**Task item**
Please return only the lines from the one holding "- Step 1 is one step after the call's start" through the one holding "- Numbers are", exactly as they appear in the records below, both ends included.

**Available data**
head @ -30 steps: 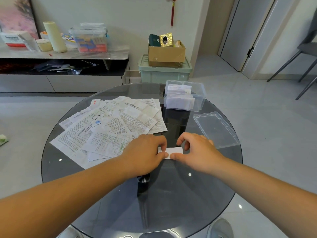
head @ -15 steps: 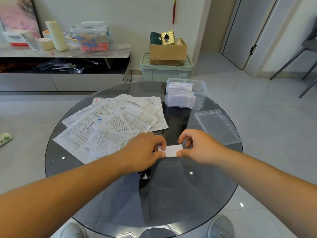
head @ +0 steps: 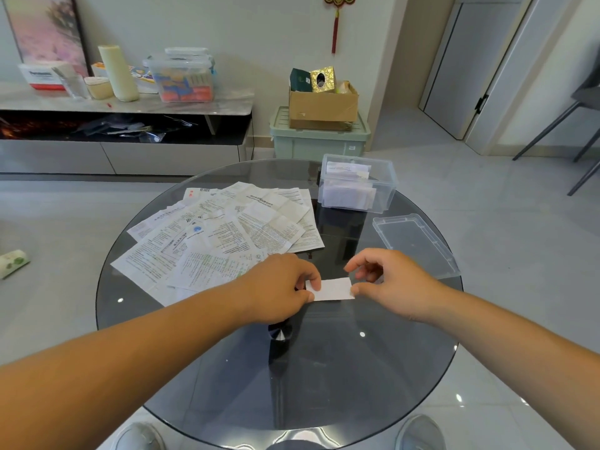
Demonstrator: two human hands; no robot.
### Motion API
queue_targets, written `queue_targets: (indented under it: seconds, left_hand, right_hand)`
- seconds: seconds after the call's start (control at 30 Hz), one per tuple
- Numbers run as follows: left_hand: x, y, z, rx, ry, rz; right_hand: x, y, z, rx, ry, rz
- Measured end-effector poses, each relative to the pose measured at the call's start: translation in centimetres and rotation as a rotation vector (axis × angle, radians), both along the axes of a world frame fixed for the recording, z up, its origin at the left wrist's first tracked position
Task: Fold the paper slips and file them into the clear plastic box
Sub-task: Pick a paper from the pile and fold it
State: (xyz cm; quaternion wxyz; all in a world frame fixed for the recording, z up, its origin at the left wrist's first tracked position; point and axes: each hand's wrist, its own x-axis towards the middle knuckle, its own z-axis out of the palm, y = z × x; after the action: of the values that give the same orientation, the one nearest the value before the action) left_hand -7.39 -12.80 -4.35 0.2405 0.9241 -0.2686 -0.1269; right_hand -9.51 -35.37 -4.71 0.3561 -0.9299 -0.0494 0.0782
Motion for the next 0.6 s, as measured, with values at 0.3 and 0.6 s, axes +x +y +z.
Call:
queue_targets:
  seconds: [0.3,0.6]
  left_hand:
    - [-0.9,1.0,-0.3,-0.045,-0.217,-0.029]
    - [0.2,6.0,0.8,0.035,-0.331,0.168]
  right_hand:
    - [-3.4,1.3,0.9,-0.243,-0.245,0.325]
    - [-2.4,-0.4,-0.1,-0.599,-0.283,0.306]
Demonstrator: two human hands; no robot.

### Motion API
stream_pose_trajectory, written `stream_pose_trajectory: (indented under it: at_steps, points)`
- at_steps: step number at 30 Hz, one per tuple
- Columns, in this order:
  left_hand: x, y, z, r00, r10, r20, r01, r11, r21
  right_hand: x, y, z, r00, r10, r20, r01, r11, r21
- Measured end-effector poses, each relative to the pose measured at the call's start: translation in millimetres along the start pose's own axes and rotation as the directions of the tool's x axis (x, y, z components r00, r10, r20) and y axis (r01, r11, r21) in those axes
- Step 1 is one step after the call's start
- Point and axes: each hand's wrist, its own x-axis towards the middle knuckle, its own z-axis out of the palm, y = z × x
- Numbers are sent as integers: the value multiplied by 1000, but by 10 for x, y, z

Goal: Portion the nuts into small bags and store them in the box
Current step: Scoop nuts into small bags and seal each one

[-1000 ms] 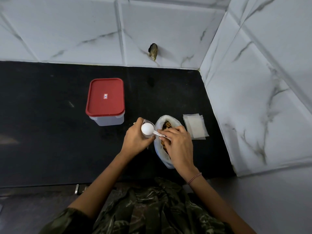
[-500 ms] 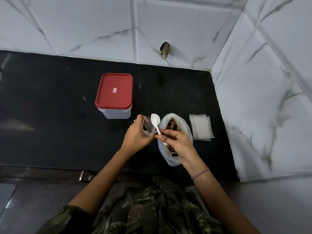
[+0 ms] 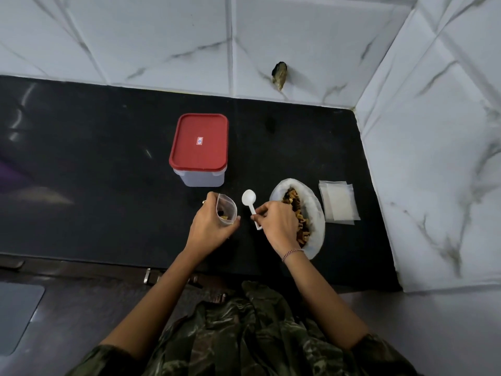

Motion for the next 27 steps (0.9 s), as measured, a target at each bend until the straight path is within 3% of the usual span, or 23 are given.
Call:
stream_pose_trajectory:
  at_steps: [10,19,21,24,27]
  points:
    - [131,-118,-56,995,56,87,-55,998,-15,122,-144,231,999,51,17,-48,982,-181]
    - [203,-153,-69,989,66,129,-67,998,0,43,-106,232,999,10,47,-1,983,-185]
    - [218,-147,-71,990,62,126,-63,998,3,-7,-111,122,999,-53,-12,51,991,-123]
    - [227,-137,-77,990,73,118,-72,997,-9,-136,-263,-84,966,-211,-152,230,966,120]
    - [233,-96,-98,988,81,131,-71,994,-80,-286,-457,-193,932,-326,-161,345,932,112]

**Task output**
- Step 1 is one step after the call's start
- Point and axes: each hand's wrist, its own x-axis towards the middle knuckle, its own z-axis out of the palm, y = z × x
- Numbers are sent as integers: the value multiplied by 1000, but by 10 for x, y, z

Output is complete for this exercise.